Wednesday, August 17, 2011

The tragedy of adoption

This is the post I meant to write last night. Perhaps it's better to write it without the two glasses of wine.

I've been researching private adoption agencies because I am finding that social workers are extremely reluctant to place children out of birth order. It may be a long time before we get an adoptive placement because all the children available are older than my daughter. And I still desperately want a baby, which we are unlikely to get because my husband won't consider any type of foster care. I recently discovered that the cost for a private adoption won't be as prohibitive as I thought. It would cost about the same for two medicated cycles but with the new tax credit I would get it back. Buy my agency research is leaving a very bad taste in my mouth. To explain this I want to tell you a story.

A lot of the emotional problems I currently have can be traced back to something that happened long before I was born. In the 1940's a sixteen year old girl, Virginia, became pregnant. Her parents were horrified and sent her away to have the baby.

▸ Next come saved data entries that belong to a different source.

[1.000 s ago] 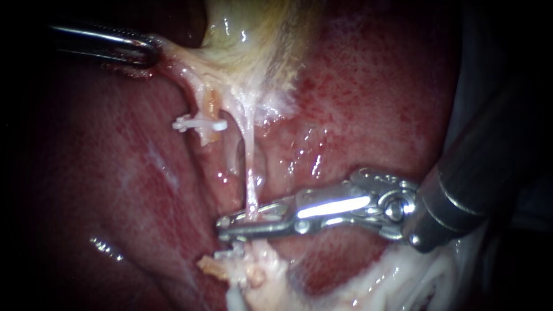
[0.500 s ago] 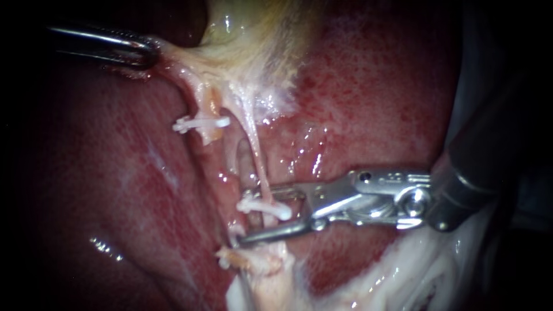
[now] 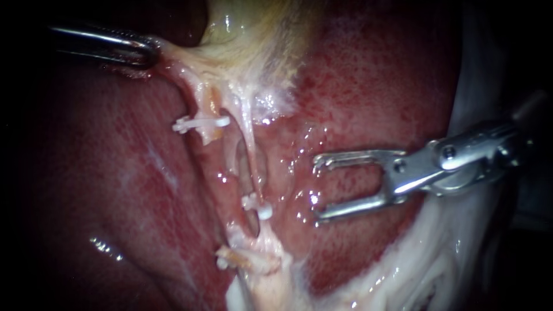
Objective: Going back first clip right tube
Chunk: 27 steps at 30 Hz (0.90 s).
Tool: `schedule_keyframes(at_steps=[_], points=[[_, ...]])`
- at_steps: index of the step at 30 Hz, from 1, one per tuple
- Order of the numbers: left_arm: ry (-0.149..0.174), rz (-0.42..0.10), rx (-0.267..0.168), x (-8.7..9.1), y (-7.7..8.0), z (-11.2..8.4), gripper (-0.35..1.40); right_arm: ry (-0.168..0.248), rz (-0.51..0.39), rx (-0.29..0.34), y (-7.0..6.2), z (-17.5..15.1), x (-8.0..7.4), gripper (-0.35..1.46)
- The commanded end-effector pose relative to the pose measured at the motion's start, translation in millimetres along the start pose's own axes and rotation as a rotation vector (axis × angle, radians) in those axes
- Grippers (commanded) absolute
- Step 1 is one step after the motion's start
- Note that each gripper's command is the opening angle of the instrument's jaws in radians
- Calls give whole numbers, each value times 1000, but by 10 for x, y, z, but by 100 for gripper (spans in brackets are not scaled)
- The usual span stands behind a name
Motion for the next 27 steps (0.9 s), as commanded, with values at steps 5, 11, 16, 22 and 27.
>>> schedule_keyframes(at_steps=[5, 11, 16, 22, 27], points=[[0, 2, 4, -3, 0, 6, -35, -5, -12, -21, 0, -7, 0, 50], [0, 11, -2, -20, -2, 26, -35, -6, -18, -21, 0, -8, 0, 50], [-11, 19, -14, -34, -6, 49, -35, -5, -18, -19, -1, -8, -1, 50], [-27, 32, -26, -43, -6, 70, -35, -5, -18, -18, -1, -9, -1, 50], [-27, 33, -30, -43, -7, 71, -35, -5, -18, -18, -1, -10, -1, 50]])
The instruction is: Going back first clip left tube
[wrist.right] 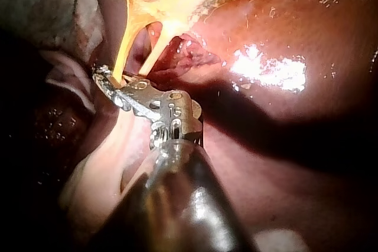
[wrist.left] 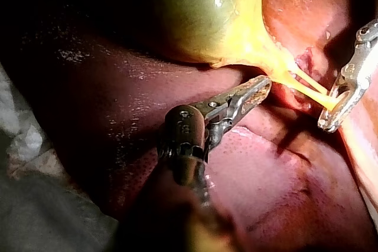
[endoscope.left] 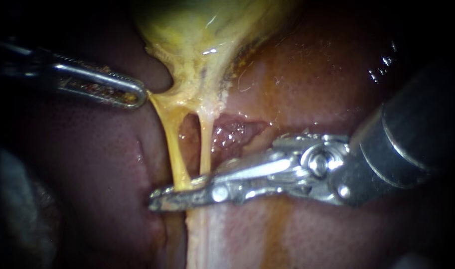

They took custody of the baby, probably without even consulting the mother, and raised him as their own, disowning and abandoning their teenage daughter at the same time. Fast forward a few years and this young mother is married and has 3 young children. In 1953 her alcoholic husband abandoned her and her 3 children. In desperation she got pregnant again with another man trying to "trap" a husband. It didn't work. This young mother was now pregnant with 3 young children to care for. It was 1953 and it was socially unacceptable for a pregnant woman to work. I suspect she didn't have any skills she could have used anyway. Welfare was not what it is today and was largely privately controlled. So Virginia turned to the only people she thought could help her, Catholic Charities.

The church offered to keep Virginia and her family in an apartment, but at a very heavy price. They told her that she would have to give all of her children up for adoption as soon as the baby was born. I'm sure she felt she had no choice and I know her choice hurt her deeply and destroyed her life. I don't think she was ever given any options or help to try to parent her children. She had to stand by and watch as her children were all taken away and separated. She was able to stay in touch with her youngest daughter, the newborn she placed. She was adopted by a family friend and when they thought she was dying of scarlet fever at seven years old, the family revealed who her first mother was. Her oldest son, the one she lost as a teenager, wanted nothing to do with her. Her second oldest son, who was five at the time, was separated from his sisters and had several failed adoptions before finally being adopted by a less than capable family in Texas. Her oldest daughter, 4 at the time, has never been heard from again and Virginia was convinced until the day she died that her daughter died of a broken heart soon after being placed in the orphanage. Her second youngest daughter, my mom, was 3 when she was placed in the orphanage. She was quickly adopted by a woman that was incredibly cruel to her until the day she left home. My mother was moved while she was asleep from the orphanage to her new parents' car and then across the country. She did not see her birth mother again until 1985, after she had 3 children of her own and a severe mental breakdown. This is the third generation affected by that one decision. I watched the results of my mother's abusive childhood in her suicide attempts and refusal to leave our abusive father. The cycle is finally broken in my family and my sister's (not my brother's, but that's another story) so the end of the story is not all bad. But it was a long damn road to get here and there were many, many casualties along the way.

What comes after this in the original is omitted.